Tight development deadlines, misaligned priorities, and lack of context from security teams are behind the divide. And the result is that developers are frustrated; remediation teams are disengaged or unsure what to focus on; and vulnerabilities are left open far too long.

A lack of actionable intelligence 

Knowing there’s a vulnerability is one thing. Knowing what to do about it is another.

The report found that 41% of organisations struggle to translate security findings into clear, actionable steps for dev and ops teams. Without clarity and prioritisation, security fixes sit in backlogs while everyone argues about who owns what.

When we spoke to Lakshmi Hanspal (Strategic Advisor and Investor at Silicon Valley CISO Investments) about the impact of a breach, she said:

“When trust is broken in the security context, the impact reverberates far beyond the immediate epicentre. It's like a stone thrown into a pond – the initial splash might be contained, but the ripples touch every shore.”

And this is true when trust isn’t maintained within a team, even before a breach occurs. If communication is unclear and people aren’t sure what they should be doing or what they’re responsible for, vulnerabilities become an increased risk.

Prioritisation is messy

While structured frameworks like VulnCheck KEV and EPSS are among the most effective for prioritising vulnerabilities, only a small percentage of organisations actually use them. Instead, many still rely on first-come, first-served; or internal scoring systems that don’t necessarily reflect real-world risk.

This misalignment explains why 42% of respondents say they struggle to prioritise vulnerabilities effectively. If you don’t know which fires to put out first, you’re always on the back foot. 

Manual work still dominates 

Automation is everywhere, but not everywhere it needs to be.

Yes, 97% of organisations report using automation in their vulnerability management processes. But just 35% have fully automated workflows – down from 41% last year. And nearly 40% of respondents say more than half of their process is still manual.

Manual steps mean bottlenecks, inconsistency, and delay. Automating the easy stuff isn’t enough anymore. It’s time to go further.

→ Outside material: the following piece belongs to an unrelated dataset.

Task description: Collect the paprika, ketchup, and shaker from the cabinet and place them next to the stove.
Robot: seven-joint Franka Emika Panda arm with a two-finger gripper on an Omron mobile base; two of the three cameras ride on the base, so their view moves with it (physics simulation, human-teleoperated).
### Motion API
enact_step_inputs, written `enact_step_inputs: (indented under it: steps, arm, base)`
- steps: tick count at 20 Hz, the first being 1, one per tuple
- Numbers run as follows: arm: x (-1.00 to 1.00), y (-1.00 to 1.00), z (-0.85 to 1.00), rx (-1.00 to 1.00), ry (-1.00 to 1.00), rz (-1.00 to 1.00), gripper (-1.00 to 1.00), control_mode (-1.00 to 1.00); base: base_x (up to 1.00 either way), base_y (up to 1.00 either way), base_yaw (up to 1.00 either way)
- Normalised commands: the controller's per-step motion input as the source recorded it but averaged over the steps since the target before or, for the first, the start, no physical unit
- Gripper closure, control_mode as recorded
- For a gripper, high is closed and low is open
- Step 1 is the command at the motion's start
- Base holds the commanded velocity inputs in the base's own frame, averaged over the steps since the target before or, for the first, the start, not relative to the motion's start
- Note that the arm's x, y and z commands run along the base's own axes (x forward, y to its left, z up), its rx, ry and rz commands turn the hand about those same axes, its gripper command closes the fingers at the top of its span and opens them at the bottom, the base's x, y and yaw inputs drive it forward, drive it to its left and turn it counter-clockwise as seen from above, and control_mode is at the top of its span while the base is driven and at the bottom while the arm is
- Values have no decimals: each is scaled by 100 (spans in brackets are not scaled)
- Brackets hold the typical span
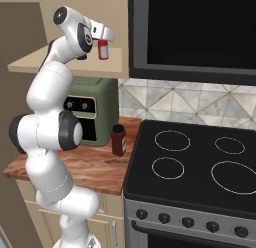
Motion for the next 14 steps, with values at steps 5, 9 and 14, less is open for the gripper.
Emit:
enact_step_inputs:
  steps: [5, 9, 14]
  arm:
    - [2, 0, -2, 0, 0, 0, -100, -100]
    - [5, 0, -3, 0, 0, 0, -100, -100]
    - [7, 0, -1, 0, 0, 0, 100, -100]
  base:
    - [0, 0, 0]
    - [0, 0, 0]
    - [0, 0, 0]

AI improvements aren’t coming fast enough

When asked where AI could help most, organisations in the study pointed to automated remediation as the top use case – up from third place last year. There’s a strong demand for AI to go beyond detection and help actually fix the problems.

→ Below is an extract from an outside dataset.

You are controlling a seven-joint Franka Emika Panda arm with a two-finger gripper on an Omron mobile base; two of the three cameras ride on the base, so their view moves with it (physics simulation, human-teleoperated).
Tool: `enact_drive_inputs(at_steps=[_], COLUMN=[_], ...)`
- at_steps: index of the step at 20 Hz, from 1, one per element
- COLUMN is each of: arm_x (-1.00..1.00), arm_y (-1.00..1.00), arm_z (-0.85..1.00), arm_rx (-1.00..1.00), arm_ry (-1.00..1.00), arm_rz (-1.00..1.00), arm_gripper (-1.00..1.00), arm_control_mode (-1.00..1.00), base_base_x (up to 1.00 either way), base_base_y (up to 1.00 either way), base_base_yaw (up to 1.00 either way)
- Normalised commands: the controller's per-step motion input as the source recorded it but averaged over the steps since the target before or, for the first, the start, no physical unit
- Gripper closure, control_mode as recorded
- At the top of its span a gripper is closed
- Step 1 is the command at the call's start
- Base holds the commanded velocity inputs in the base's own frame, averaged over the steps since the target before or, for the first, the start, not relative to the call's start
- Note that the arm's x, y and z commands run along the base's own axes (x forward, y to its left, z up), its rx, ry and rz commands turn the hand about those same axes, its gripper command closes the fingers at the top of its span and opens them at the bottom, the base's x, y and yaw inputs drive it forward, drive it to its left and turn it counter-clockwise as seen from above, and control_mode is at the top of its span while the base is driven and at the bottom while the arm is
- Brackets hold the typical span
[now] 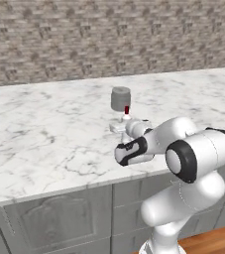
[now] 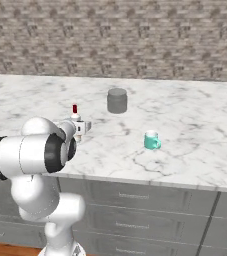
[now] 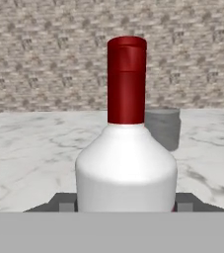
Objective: Open the cabinet directly in front. Then move the liquor and the mug to the dining counter with the jar on it.
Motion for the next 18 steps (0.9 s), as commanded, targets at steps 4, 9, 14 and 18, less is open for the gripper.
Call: enact_drive_inputs(at_steps=[4, 9, 14, 18], arm_x=[0.00, 0.00, 0.00, 0.00], arm_y=[0.00, 0.00, 0.00, 0.00], arm_z=[0.00, 0.00, -0.01, -0.01], arm_rx=[0.00, 0.00, 0.00, 0.00], arm_ry=[0.00, 0.00, -0.01, -0.01], arm_rz=[0.00, 0.00, 0.00, 0.00], arm_gripper=[1.00, 1.00, 1.00, 1.00], arm_control_mode=[-1.00, -1.00, -1.00, -1.00], base_base_x=[0.00, 0.00, 0.00, 0.00], base_base_y=[0.00, 0.00, 0.00, 0.00], base_base_yaw=[0.00, 0.00, 0.00, 0.00])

And that optimism is backed by action: 88% of organisations plan to increase their AI investment over the next five years. But unless we see meaningful adoption soon, we’ll keep circling the same problems.

When we asked Yassir Abousselham (Founder and CEO at Silicon Valley Cyber) what lessons we can learn from the 2024 Crowdstrike IT outage, he said:

“Given the increasingly interconnected technology ecosystem, there is no guarantee that similar events will not occur in the future. 

“To improve resilience against similar outages, organisations, especially those in critical industries, should assess the potential impact of third-party software on their service availability and update their business continuity procedures accordingly.” 

As AI cybersecurity tech becomes more sophisticated, this might include working with vendors who leverage AI to strengthen and monitor their systems. 

Vulnerability management challenges aren’t just technical 

The barriers standing in the way of effective vulnerability management are structural, cultural, and operational. As Lakshmi Hanspal put it: “Stop treating security as a compliance checkbox rather than a cultural cornerstone.”

So where do we go from here?

  • Shift to risk-based prioritisation models that combine intelligence feeds with business context.
  • Cut through the noise by filtering for what really matters.
  • Fix broken communication between teams with structured, centralised workflows.
  • Scale automation beyond the basics.
  • And above all, embed security into the DNA of how your organisation operates.

To get vulnerability management right in 2025, organisations have to align people, processes, and platforms around the reality that security is as much about mindset as it is about tech.